In 1991, C. Cooper et al. showed a statistically significant increase of hip fracture incidence in England relative to fluoride content of drinking water ranging from 0 to 1 mg/L [ppm]. 

Also in 1991, C. Keller compared hip fracture rates in 216 US counties with natural fluoride concentrations in drinking water and found significantly higher fracture rates in counties with fluoride levels of >1.2 ppm. 

D.S. May and M.G. Wilson reported finding that, as the percentage of persons exposed to fluoride in water increased, the hip fracture rate generally increased. 

In 1992, C. Danielson et al reported that the risk of hip fracture was approximately 30% higher for women and 40% higher for men in fluoridated communities. Among women at age 75, the risk was about twice as high in fluoridated communities.

Here is what the Journal of the American Medical Association had to say about this study in relation to others on this topic:

“The findings of this report support other epidemiologic studies suggesting that fluoride increases the risk of hip fracture.”

– Journal of the American Medical Association 

In 1995, H. Jaqmin-Gedda et al, scientists from the University of Bordeaux, France, studied hip fracture rates in 75 civil parishes in southwestern France and found (after adjustment for multiple alternative variables) an increased risk [odds ratio] for hip fracture of 1.86, i.e., 86% more likely, in parishes with water fluoride levels higher than 0.11 ppm.

In 1992, orthopedic surgeon Carl L. Stanitski observed: “We are seeing more and more stress fractures in children and more and more injuries caused by repetitive use.” Some might argue that overuse and too much training are the cause, but others are concerned that something is causing defective bone and connective tissue of US kids, and that something might well be fluoridation. 

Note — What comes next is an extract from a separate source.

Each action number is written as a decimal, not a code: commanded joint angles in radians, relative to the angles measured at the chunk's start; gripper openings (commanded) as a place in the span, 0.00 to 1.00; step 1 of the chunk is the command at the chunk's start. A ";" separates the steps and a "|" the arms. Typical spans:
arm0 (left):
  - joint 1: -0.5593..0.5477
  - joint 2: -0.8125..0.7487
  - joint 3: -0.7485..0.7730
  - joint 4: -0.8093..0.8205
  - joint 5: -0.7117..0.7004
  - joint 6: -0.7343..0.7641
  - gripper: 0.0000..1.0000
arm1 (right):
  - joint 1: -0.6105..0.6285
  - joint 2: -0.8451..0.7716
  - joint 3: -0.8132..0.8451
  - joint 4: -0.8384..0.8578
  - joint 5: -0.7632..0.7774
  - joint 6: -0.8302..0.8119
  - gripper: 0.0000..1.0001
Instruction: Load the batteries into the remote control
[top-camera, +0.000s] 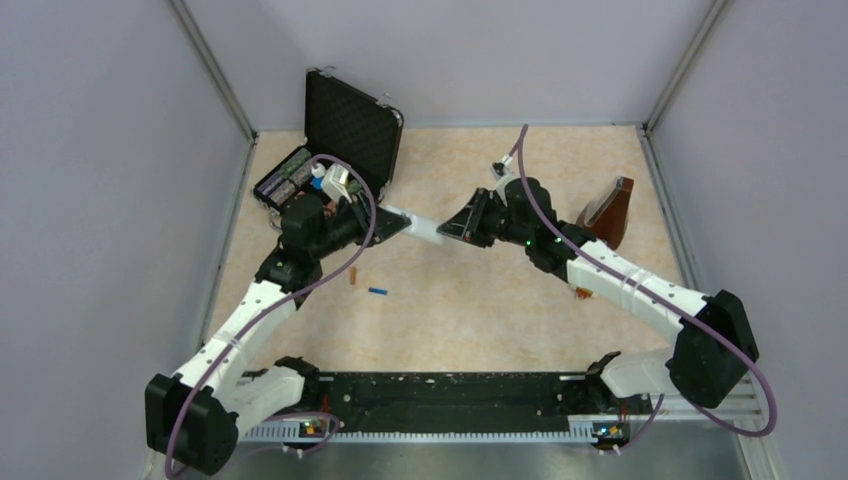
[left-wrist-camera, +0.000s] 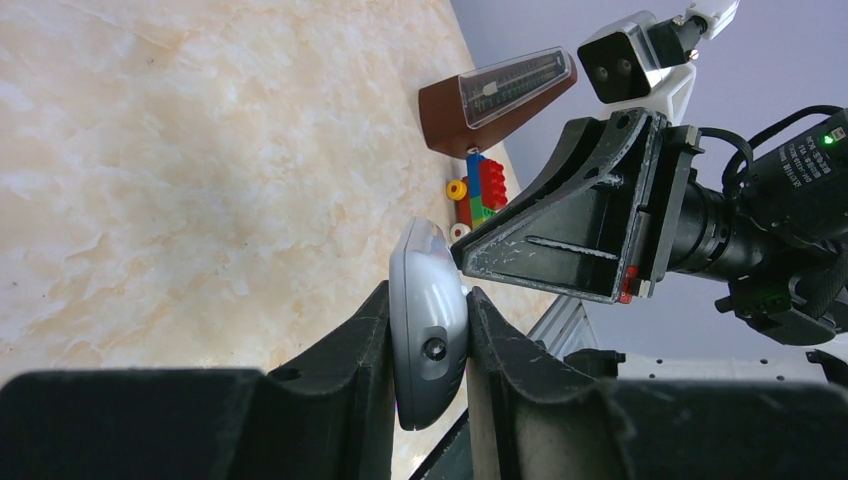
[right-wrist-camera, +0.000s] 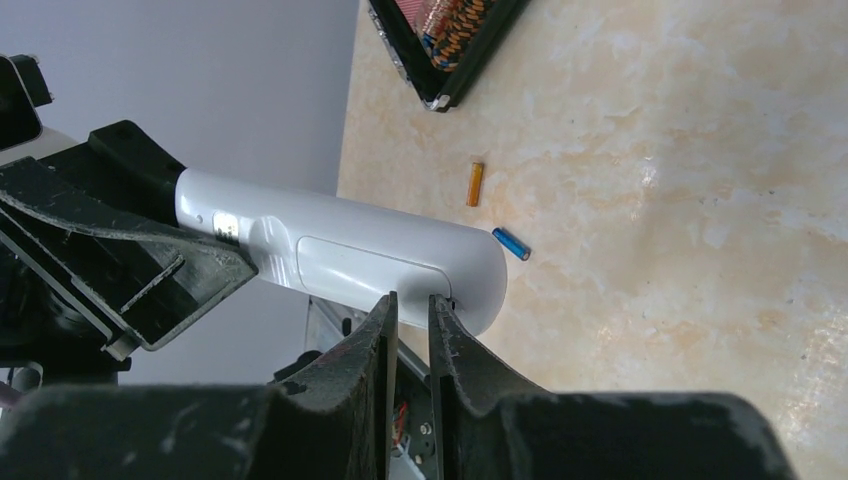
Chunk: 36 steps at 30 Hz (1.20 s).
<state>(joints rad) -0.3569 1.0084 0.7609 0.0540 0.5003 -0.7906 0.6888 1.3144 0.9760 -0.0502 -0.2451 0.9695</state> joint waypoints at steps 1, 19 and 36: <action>-0.011 -0.003 0.002 0.085 0.072 -0.014 0.00 | -0.001 0.016 0.028 0.068 -0.019 0.001 0.17; -0.010 -0.058 -0.028 0.038 -0.046 0.091 0.00 | -0.005 -0.026 0.040 -0.017 0.030 -0.001 0.23; -0.011 -0.062 -0.033 0.071 -0.015 0.074 0.00 | -0.004 0.015 0.040 -0.007 0.007 0.020 0.24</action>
<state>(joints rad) -0.3637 0.9710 0.7254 0.0467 0.4625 -0.7151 0.6888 1.3174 0.9760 -0.0822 -0.2302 0.9783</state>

Dr. Lee ,in the Journal Fluoride, concluded that all the studies of fracture rates relative to long-term fluoridation exposure indicate a significant increase in fracture risk from fluoridation. The increased fracture risk due to fluoridation appears to range from 40-100%, depending on the age of the subjects studied. For women in their seventh decade who have been exposed to life-long fluoridation, the risk of hip fracture is approximately doubled. The risk increases with fluoride concentration at all levels over 0.11 ppm. Increased bone and connective tissue injuries of US youngsters should alert us to the probability that our high fluoride environment is adversely affecting our youngsters as well as our elderly.

( Lee JR.  Fluoride Vol. 26 No. 4, pages 274-277, 1993).

 

A Question of Ethics:

“A review of recent scientific literature reveals a consistent pattern of evidence – hip fractures, skeletal fluorosis, the effect of fluoride on bone structure, fluoride levels in bones and osteosarcomas – pointing to the existence of causal mechanisms by which fluoride damages bones…. ethical question: [Fluoridation] proponents must come to grips with a serious ethical question:  Is it right to put fluoride in drinking water and to mislead the community that fluoride must be ingested, when any small benefit is due to the topical action of fluoride on teeth.”